Developing a Model to Predict High Health Care Utilization Among Patients in a New York City Safety Net System

Value-based care programs incentivize hospitals to improve quality of patient care while reducing unnecessary costs.1 In the United States, frequent acute care utilization in emergency department (ED) or inpatient settings by the top 5% of patients constitutes over half of health care costs.2–6 Patients at risk of high future health care utilization (high-risk patients) may benefit from tailored medical and social interventions; these interventions may simultaneously decrease health care costs.7

To identify high-risk patients, health care systems have developed predictive models for risk stratification, all of which are subject to certain limitations.8 A limitation of many implemented risk stratification models is reliance on readmission as the sole outcome without consideration of ED utilization.9 The Emergency Medical Treatment and Active Labor Act stipulates that all patients are entitled to receive ED care regardless of ability to pay.10 In safety net hospitals and large urban centers, the ED may serve as the only setting in which patients who are uninsured or experiencing homeless interact with the health care system.11 Some ED visits are preventable, and frequent ED visits can indicate a combination of poor health management, inadequate access to care, and social stressors.12 Risk models that expand to the ED are often limited to disease-specific states or subgroups, rather than targeting the general patient population.13,14

Another limitation of many traditional predictive models for risk stratification is that social risk factors, particularly homelessness and incarceration history, are not consistently incorporated during model development despite their association with high acute care utilization.15 Prediction models, including commercial or “out of the box” models that have been tested on majority-White or commercially insured populations, may not be appropriate for safety net hospitals; patients from safety net system patients are less likely to be White, experience more housing instability, and live in more socially disadvantaged neighborhoods compared with patients from other health care systems.16

As the largest safety net system in the United States, NYC Health + Hospitals (H+H) serves more than 1,000,000 patients annually in the New York City metropolitan area. In 2016, H+H developed its first payor-agnostic predictive model of high-risk patients trained on internal administrative and electronic health record (EHR) data.17 To improve H+H’s ability to prospectively identify patients with high medical and social needs, we developed a new payer-agnostic risk model by incorporating enriched data on social factors and using advanced statistical techniques.

METHODS Study Population

The study sample included patients aged 18 years or older who visited any H+H facility during July 2016 to June 2017. We excluded patients who were pregnant [International Classification of Diseases (ICD)-10 CM primary billing diagnoses: Z34.xx, Z3A.xx, O00.xx–O16.xx, O20.xx–O48.xx, O60.xx–O75.xx, O80.xx–O92.xx, O95.xx–O99.xx], incarcerated, received care only in ancillary care settings (eg, radiology), or whose data lacked the identifiers needed to link records across data sources (name, date of birth, and sex). We did not incorporate data on patient deaths because of significant underreporting of these data in our legacy EHR system. Incorporating patient death data during model development was not common practice in other models described in the literature.5,18

Data Sources

We used clinical, scheduling, and administrative data from H+H facilities across multiple data sources, including the QuadraMed and Epic EHR systems, Correctional Health Services, and American Community Survey.19

Outcomes

We chose total days of acute care utilization (ED or inpatient setting) within the year as the outcome of interest. This outcome was chosen rather than number of acute care visits used in other models because we aimed to balance acuity (ie, long stays) and frequency (ie, many repeat ED visits) within our population. We tested 3 versions of this outcome of interest for the year July 2017 to June 2018: ≥10 acute days (per prior H+H model),17 ≥5 acute days, and continuous number of acute days.

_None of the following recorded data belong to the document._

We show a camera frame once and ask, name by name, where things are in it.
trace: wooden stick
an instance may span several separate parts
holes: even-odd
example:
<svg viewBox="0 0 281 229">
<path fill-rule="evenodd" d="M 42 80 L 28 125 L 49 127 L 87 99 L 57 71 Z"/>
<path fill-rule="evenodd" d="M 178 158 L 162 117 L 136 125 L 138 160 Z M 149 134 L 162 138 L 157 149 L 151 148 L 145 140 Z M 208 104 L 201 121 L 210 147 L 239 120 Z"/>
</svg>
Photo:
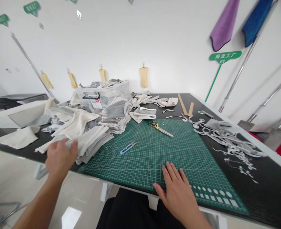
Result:
<svg viewBox="0 0 281 229">
<path fill-rule="evenodd" d="M 194 110 L 194 104 L 195 103 L 191 103 L 190 104 L 190 108 L 189 108 L 189 112 L 188 112 L 188 117 L 192 116 L 192 111 Z"/>
<path fill-rule="evenodd" d="M 181 106 L 182 106 L 184 115 L 187 116 L 187 115 L 188 115 L 187 110 L 186 110 L 186 108 L 185 108 L 185 106 L 184 106 L 183 100 L 182 100 L 181 95 L 180 95 L 179 93 L 178 93 L 178 97 L 179 97 L 179 100 L 180 100 L 180 103 L 181 103 Z"/>
</svg>

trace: metal pole
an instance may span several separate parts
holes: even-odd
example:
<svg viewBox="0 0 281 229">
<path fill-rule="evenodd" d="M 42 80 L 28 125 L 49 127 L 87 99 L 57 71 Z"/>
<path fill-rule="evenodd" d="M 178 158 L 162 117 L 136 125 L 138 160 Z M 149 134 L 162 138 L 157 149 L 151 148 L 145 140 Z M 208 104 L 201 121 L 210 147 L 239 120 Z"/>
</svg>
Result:
<svg viewBox="0 0 281 229">
<path fill-rule="evenodd" d="M 33 63 L 31 62 L 31 60 L 29 59 L 29 57 L 27 56 L 25 50 L 23 49 L 23 47 L 21 46 L 20 42 L 17 40 L 17 38 L 15 37 L 14 33 L 11 33 L 11 37 L 13 38 L 13 40 L 15 41 L 15 43 L 17 44 L 17 46 L 20 48 L 21 52 L 24 54 L 24 56 L 26 57 L 28 63 L 31 65 L 31 67 L 33 68 L 33 70 L 35 71 L 36 75 L 38 76 L 38 78 L 40 79 L 41 83 L 43 84 L 43 86 L 45 87 L 45 89 L 47 90 L 47 92 L 49 93 L 50 97 L 54 97 L 53 93 L 50 91 L 50 89 L 45 85 L 45 83 L 43 82 L 43 80 L 40 77 L 39 72 L 37 71 L 36 67 L 33 65 Z"/>
<path fill-rule="evenodd" d="M 259 106 L 259 108 L 251 115 L 251 117 L 249 117 L 247 122 L 253 121 L 253 119 L 258 115 L 259 111 L 267 105 L 267 103 L 276 95 L 277 92 L 279 92 L 280 89 L 281 84 L 272 92 L 272 94 L 264 101 L 264 103 Z"/>
<path fill-rule="evenodd" d="M 236 75 L 232 86 L 230 87 L 229 92 L 227 93 L 226 97 L 225 97 L 224 100 L 223 100 L 222 105 L 221 105 L 220 108 L 219 108 L 219 112 L 220 112 L 220 113 L 223 111 L 223 109 L 224 109 L 224 107 L 225 107 L 225 104 L 226 104 L 227 100 L 229 99 L 230 94 L 231 94 L 231 92 L 232 92 L 232 90 L 233 90 L 235 84 L 237 83 L 238 78 L 239 78 L 240 74 L 242 73 L 243 68 L 244 68 L 246 62 L 248 61 L 248 59 L 249 59 L 249 57 L 250 57 L 250 55 L 251 55 L 251 53 L 252 53 L 252 51 L 253 51 L 253 49 L 254 49 L 256 43 L 257 43 L 257 41 L 259 40 L 259 38 L 260 38 L 260 36 L 261 36 L 261 34 L 262 34 L 264 28 L 266 27 L 266 25 L 267 25 L 267 23 L 268 23 L 268 21 L 269 21 L 271 15 L 272 15 L 273 11 L 275 10 L 275 7 L 276 7 L 277 3 L 278 3 L 278 0 L 276 0 L 276 1 L 272 4 L 271 9 L 270 9 L 270 11 L 269 11 L 269 13 L 268 13 L 266 19 L 264 20 L 263 24 L 261 25 L 261 27 L 260 27 L 260 29 L 259 29 L 259 31 L 258 31 L 258 33 L 257 33 L 257 36 L 256 36 L 255 41 L 252 43 L 251 48 L 249 49 L 249 52 L 248 52 L 248 54 L 246 55 L 246 57 L 245 57 L 245 59 L 244 59 L 242 65 L 241 65 L 241 67 L 240 67 L 240 70 L 239 70 L 238 74 Z"/>
</svg>

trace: blue towel
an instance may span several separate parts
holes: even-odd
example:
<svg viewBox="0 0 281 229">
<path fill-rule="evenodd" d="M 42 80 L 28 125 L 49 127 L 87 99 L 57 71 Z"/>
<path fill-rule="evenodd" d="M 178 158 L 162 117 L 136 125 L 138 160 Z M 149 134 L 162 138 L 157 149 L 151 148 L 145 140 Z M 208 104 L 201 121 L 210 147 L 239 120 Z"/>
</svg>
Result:
<svg viewBox="0 0 281 229">
<path fill-rule="evenodd" d="M 260 0 L 246 21 L 242 32 L 245 37 L 245 47 L 250 46 L 256 38 L 256 35 L 267 17 L 272 6 L 273 0 Z"/>
</svg>

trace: blue box cutter
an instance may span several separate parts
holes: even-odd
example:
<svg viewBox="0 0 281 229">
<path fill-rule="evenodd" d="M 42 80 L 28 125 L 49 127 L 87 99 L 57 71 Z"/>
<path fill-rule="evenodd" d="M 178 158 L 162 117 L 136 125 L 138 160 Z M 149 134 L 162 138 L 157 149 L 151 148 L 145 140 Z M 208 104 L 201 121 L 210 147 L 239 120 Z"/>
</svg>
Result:
<svg viewBox="0 0 281 229">
<path fill-rule="evenodd" d="M 135 146 L 136 142 L 132 142 L 130 145 L 128 145 L 126 148 L 124 148 L 122 151 L 120 151 L 120 155 L 124 155 L 126 152 L 128 152 L 129 149 L 131 149 L 133 146 Z"/>
</svg>

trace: gold scissors
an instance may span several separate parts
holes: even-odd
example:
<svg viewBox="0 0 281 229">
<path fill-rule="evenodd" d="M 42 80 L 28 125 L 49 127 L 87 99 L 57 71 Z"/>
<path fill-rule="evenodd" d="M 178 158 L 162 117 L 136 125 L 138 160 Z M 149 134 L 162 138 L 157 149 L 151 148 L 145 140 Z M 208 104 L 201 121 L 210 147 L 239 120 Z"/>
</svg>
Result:
<svg viewBox="0 0 281 229">
<path fill-rule="evenodd" d="M 169 133 L 169 132 L 163 130 L 162 128 L 160 128 L 159 125 L 157 124 L 157 122 L 153 121 L 153 122 L 149 122 L 148 124 L 149 124 L 149 126 L 152 126 L 155 129 L 161 131 L 162 133 L 167 134 L 170 137 L 174 137 L 171 133 Z"/>
</svg>

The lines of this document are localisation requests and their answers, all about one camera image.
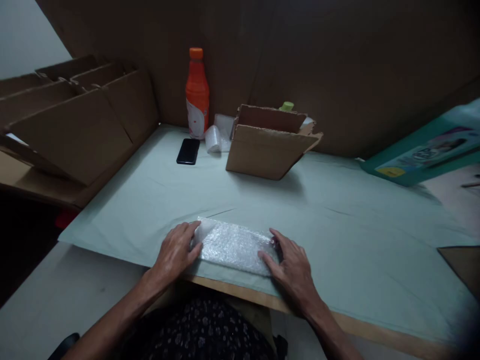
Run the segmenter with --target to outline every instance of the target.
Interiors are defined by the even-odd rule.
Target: person's left hand
[[[194,221],[191,224],[183,222],[167,234],[161,243],[155,265],[144,275],[151,291],[162,292],[199,257],[202,243],[198,243],[191,251],[189,250],[190,241],[200,223],[200,221]]]

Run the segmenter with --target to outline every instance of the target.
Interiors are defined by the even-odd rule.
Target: green bottle cap
[[[293,108],[294,108],[294,103],[293,102],[284,101],[283,105],[278,110],[289,112],[289,111],[292,111]]]

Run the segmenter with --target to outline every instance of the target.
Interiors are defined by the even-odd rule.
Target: cardboard box
[[[280,180],[322,138],[314,123],[300,130],[307,115],[241,105],[233,125],[226,170]]]
[[[79,92],[102,90],[132,143],[158,122],[152,84],[143,69],[125,69],[119,63],[110,63],[70,81]]]
[[[155,131],[147,72],[98,63],[86,56],[0,82],[24,90],[0,98],[1,188],[82,209]]]
[[[0,119],[2,150],[84,185],[132,144],[101,90],[76,95],[66,81],[0,99]]]
[[[41,70],[62,79],[96,64],[86,56]],[[112,63],[72,76],[71,84],[60,80],[0,98],[0,150],[93,185],[159,122],[148,74],[125,68],[129,73]]]
[[[103,60],[98,60],[93,55],[77,57],[72,60],[61,62],[55,65],[42,67],[35,72],[42,78],[57,81],[58,79],[68,80],[71,77],[84,73],[88,70],[98,68],[103,65]]]
[[[51,82],[52,81],[49,78],[39,76],[36,73],[0,80],[0,98],[19,93],[23,90],[49,84]]]

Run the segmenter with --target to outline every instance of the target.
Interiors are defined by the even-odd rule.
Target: teal box
[[[360,166],[367,173],[412,186],[480,162],[480,98],[456,106]]]

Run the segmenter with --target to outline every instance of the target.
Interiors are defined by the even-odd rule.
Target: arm
[[[190,240],[199,225],[200,221],[184,222],[170,230],[161,244],[155,265],[80,338],[63,360],[105,359],[125,331],[200,255],[201,243],[189,252]]]
[[[362,356],[349,342],[315,289],[305,249],[279,231],[270,231],[273,240],[281,247],[283,261],[279,265],[263,251],[259,251],[258,256],[265,261],[273,278],[297,304],[315,331],[326,357],[329,360],[361,360]]]

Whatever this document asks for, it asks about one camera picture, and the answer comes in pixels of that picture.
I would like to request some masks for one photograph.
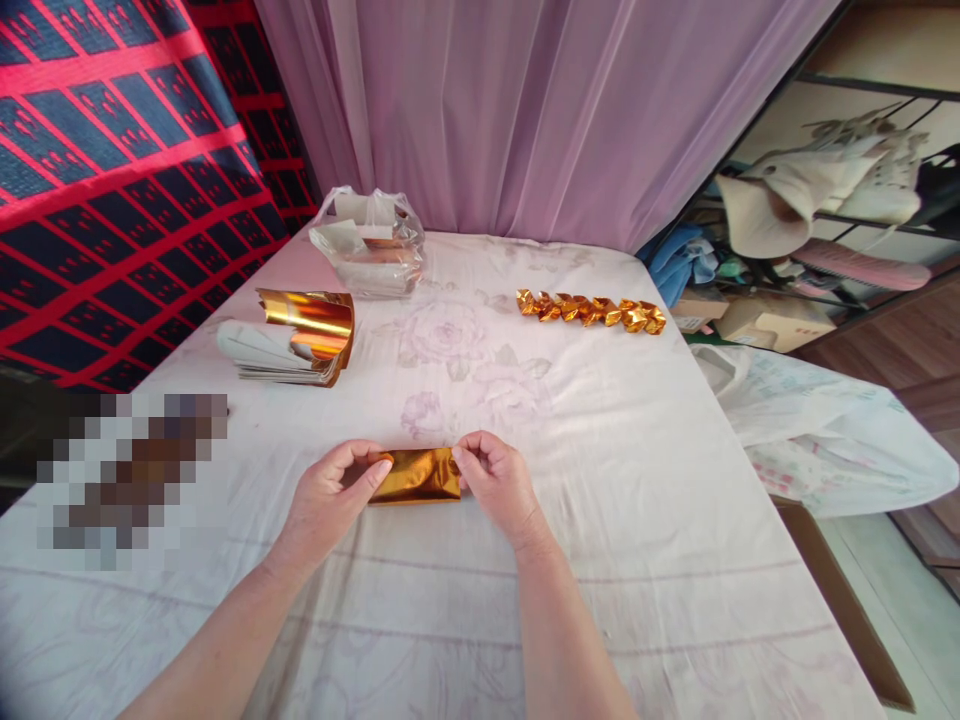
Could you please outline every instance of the forearm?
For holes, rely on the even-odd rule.
[[[527,716],[635,718],[549,528],[536,544],[518,551],[517,568]]]
[[[121,718],[240,717],[310,573],[265,560]]]

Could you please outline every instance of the red and black fabric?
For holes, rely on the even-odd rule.
[[[253,0],[187,0],[291,235],[317,214],[293,115]]]
[[[287,239],[179,0],[0,2],[0,365],[129,391]]]

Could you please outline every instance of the wooden floor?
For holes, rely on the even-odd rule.
[[[960,720],[960,603],[886,515],[821,520],[820,528],[913,695],[916,717]]]

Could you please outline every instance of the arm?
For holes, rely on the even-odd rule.
[[[121,718],[240,717],[298,593],[383,482],[390,461],[371,466],[346,490],[344,470],[380,450],[353,440],[307,469],[273,548]]]
[[[453,452],[464,484],[516,553],[527,715],[636,718],[523,457],[486,432],[467,435]]]

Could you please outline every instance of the gold foil paper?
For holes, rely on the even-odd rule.
[[[589,327],[601,318],[603,318],[603,311],[590,300],[583,298],[583,302],[580,303],[580,322],[583,323],[583,326]]]
[[[540,306],[529,290],[517,290],[517,307],[520,308],[521,315],[538,315]]]
[[[593,304],[600,310],[600,316],[603,318],[603,324],[607,327],[616,325],[620,322],[620,308],[613,304],[610,298],[594,298]]]
[[[415,505],[458,502],[460,468],[450,448],[434,450],[388,450],[393,467],[373,494],[371,505]]]
[[[651,335],[659,335],[663,328],[667,326],[667,318],[663,312],[653,303],[640,301],[642,307],[647,313],[647,326],[644,328]]]
[[[320,387],[332,387],[353,350],[354,309],[349,293],[290,292],[257,288],[267,322],[297,329],[291,342],[313,355],[313,369],[329,375]]]
[[[549,293],[541,292],[535,297],[530,290],[517,290],[517,307],[521,315],[537,315],[540,322],[550,322],[562,317],[564,322],[580,318],[584,327],[603,321],[607,327],[620,322],[628,333],[644,331],[659,335],[666,327],[667,318],[659,307],[643,300],[624,298],[614,305],[610,298],[595,297],[592,301],[583,295],[557,293],[554,301]]]
[[[557,305],[550,295],[541,292],[540,299],[537,300],[537,306],[540,308],[540,322],[553,322],[560,317],[560,306]]]
[[[640,306],[640,303],[624,298],[620,301],[620,312],[627,332],[638,333],[646,328],[647,311]]]
[[[580,305],[587,300],[583,295],[570,297],[566,293],[557,293],[557,298],[560,300],[560,317],[563,318],[564,322],[570,322],[580,317]]]

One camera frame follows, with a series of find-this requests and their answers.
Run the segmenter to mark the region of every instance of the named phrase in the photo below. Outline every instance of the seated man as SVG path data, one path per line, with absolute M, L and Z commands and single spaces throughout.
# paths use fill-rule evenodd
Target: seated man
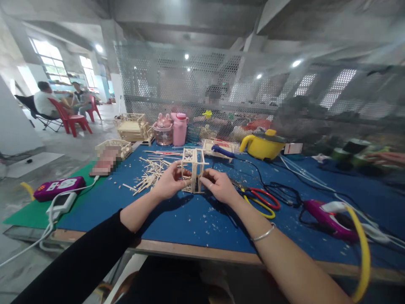
M 80 114 L 86 117 L 86 111 L 92 108 L 92 103 L 90 101 L 90 95 L 88 91 L 83 91 L 80 84 L 77 82 L 72 82 L 76 91 L 73 93 L 72 105 L 75 114 Z
M 60 118 L 59 112 L 56 107 L 52 104 L 52 102 L 48 98 L 52 98 L 59 102 L 62 107 L 65 108 L 68 115 L 73 115 L 72 108 L 68 105 L 68 103 L 64 100 L 60 100 L 54 94 L 52 94 L 52 89 L 48 82 L 39 81 L 38 88 L 40 89 L 39 92 L 34 94 L 34 104 L 37 108 L 38 113 L 47 115 L 54 119 Z

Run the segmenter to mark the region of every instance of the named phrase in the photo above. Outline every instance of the red scissor handle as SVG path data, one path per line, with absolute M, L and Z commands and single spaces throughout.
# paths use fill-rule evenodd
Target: red scissor handle
M 279 203 L 278 200 L 277 200 L 273 195 L 271 195 L 270 193 L 268 193 L 268 192 L 266 192 L 266 191 L 264 191 L 264 190 L 262 190 L 262 189 L 258 189 L 258 188 L 249 188 L 249 190 L 250 190 L 255 196 L 257 196 L 257 198 L 258 198 L 259 200 L 261 200 L 264 204 L 268 205 L 270 208 L 273 208 L 274 210 L 280 210 L 280 208 L 281 208 L 280 203 Z M 270 204 L 270 202 L 268 202 L 267 200 L 265 200 L 263 197 L 261 197 L 258 192 L 260 192 L 260 193 L 262 193 L 262 194 L 268 196 L 273 202 L 275 202 L 275 206 L 272 205 L 272 204 Z

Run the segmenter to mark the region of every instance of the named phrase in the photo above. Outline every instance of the metal mesh wall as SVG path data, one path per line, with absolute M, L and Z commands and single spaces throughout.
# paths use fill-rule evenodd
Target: metal mesh wall
M 116 53 L 127 111 L 145 113 L 149 123 L 160 112 L 184 112 L 202 138 L 233 141 L 249 133 L 248 123 L 267 119 L 291 141 L 338 134 L 403 145 L 402 67 L 306 61 L 292 68 L 283 54 L 140 41 L 117 44 Z

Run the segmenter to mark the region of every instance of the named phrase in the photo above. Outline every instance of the scissors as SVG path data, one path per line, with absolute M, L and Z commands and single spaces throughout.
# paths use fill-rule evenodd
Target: scissors
M 266 191 L 263 191 L 261 189 L 256 189 L 256 188 L 247 188 L 244 187 L 242 184 L 236 182 L 235 180 L 231 179 L 231 182 L 234 186 L 238 187 L 240 190 L 238 190 L 238 192 L 243 195 L 244 199 L 249 203 L 250 201 L 248 200 L 248 198 L 252 199 L 255 203 L 259 204 L 260 206 L 262 206 L 264 209 L 266 209 L 268 212 L 270 212 L 270 215 L 264 214 L 262 212 L 260 212 L 261 215 L 263 215 L 265 218 L 267 219 L 273 219 L 275 218 L 275 213 L 272 209 L 270 209 L 270 207 L 272 207 L 275 210 L 279 210 L 280 209 L 280 203 L 278 202 L 278 200 L 272 196 L 270 193 L 267 193 Z M 257 192 L 260 192 L 262 194 L 267 195 L 268 197 L 270 197 L 276 204 L 276 206 L 270 204 L 267 200 L 265 200 L 263 197 L 261 197 Z

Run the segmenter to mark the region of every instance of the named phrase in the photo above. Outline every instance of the yellow electric pot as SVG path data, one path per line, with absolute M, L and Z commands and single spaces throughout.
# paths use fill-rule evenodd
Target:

We defined the number of inpatient days as the time between admission and discharge dates. For admissions not yet discharged by the end of the study period, we censored the stay at June 30, 2018.

Candidate Predictors

We tested 67 predictors within the domains of social determinants of health or social proxies, clinical diagnoses, prescriptions, health care utilization, and patient demographics. For each patient, we calculated the number of ED visits, inpatient visits, outpatient visits, and acute days during the measurement year (capped at 30 d for each individual patient); we created an indicator for patients with ≥90 acute days. We applied the New York University ED classification algorithm to our billing diagnosis data to flag ED visits that were “emergent ED but PC treatable” or “nonemergent.”20

Social needs screenings happen heterogeneously across H+H facilities, and no comprehensive variables for social risk were available in our EHR. As proxy variables for social instabilities, we tested the number of missed outpatient visits and zip code changes within 1 year.17 In the new model, we also included NYC jail discharge records from 2015 to 2017 to account for recent incarceration history. We identified homelessness by matching patient and shelter addresses, searching for key words (eg, “homeless” and “undomiciled”) in patient addresses, using homelessness documentation from registration forms, flagging ICD-10 codes (problem list, encounter diagnosis, or billing data), and by identifying patients with ≥10 zip code changes in a year.21 Using American Community Survey data, we identified patients residing in zip codes where ≥30% of residents live beneath the federal poverty line.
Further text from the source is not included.